DATA TO USE Start Marker

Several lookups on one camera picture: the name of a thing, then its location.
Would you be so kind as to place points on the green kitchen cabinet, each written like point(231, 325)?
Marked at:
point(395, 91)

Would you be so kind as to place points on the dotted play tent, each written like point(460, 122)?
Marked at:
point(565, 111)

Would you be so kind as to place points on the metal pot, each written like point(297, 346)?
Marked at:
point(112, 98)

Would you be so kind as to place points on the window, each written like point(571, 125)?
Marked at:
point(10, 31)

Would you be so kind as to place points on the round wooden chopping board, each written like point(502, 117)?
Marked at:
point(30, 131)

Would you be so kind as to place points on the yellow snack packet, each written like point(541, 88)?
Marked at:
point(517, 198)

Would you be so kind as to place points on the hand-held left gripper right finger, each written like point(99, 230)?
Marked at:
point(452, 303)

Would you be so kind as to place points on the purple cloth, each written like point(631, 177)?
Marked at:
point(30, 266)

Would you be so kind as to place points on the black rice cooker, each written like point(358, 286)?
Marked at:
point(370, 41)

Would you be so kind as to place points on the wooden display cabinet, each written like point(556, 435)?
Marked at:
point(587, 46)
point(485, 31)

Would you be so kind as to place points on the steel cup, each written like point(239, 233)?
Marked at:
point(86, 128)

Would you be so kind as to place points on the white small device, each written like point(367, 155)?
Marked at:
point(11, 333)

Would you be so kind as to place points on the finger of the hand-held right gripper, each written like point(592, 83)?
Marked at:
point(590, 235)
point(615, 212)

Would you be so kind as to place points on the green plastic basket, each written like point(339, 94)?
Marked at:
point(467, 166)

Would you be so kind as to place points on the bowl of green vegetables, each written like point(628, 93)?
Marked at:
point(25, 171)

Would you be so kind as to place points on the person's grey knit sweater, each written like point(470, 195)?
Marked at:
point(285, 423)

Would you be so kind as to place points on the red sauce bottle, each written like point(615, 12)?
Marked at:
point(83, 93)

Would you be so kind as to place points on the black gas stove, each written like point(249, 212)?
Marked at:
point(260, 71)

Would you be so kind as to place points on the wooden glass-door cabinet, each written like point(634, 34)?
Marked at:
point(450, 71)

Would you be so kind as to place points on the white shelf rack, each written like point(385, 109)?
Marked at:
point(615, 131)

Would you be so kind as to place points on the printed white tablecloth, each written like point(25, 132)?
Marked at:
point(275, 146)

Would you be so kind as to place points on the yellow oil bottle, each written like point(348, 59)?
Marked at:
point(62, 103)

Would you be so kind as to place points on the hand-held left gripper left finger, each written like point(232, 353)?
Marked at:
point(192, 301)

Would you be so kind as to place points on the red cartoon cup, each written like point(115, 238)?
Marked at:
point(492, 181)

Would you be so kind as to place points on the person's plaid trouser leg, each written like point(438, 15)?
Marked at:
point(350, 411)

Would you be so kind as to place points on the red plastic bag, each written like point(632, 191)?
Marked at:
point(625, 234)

DATA TO USE End Marker
DATA TO USE Start Marker

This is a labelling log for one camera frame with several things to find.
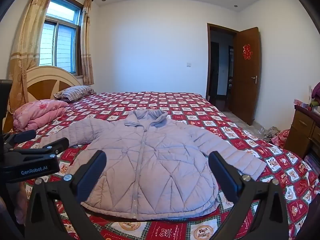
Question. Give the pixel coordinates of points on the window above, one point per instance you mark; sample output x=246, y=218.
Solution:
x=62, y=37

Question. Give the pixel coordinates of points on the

DATA TO USE End Marker

**WHAT IS REQUIRED:** Out of the data above, set down the lines from the one with "like point(628, 93)?" to the one with "like point(249, 212)?", both included, exactly as written and with no additions.

**REPLY:**
Would you be so kind as to place points on the bowl of green vegetables, each written like point(628, 93)?
Marked at:
point(25, 171)

Would you be so kind as to place points on the person's grey knit sweater, each written like point(470, 195)?
Marked at:
point(285, 423)

Would you be so kind as to place points on the red sauce bottle, each written like point(615, 12)?
Marked at:
point(83, 93)

Would you be so kind as to place points on the black gas stove, each written like point(249, 212)?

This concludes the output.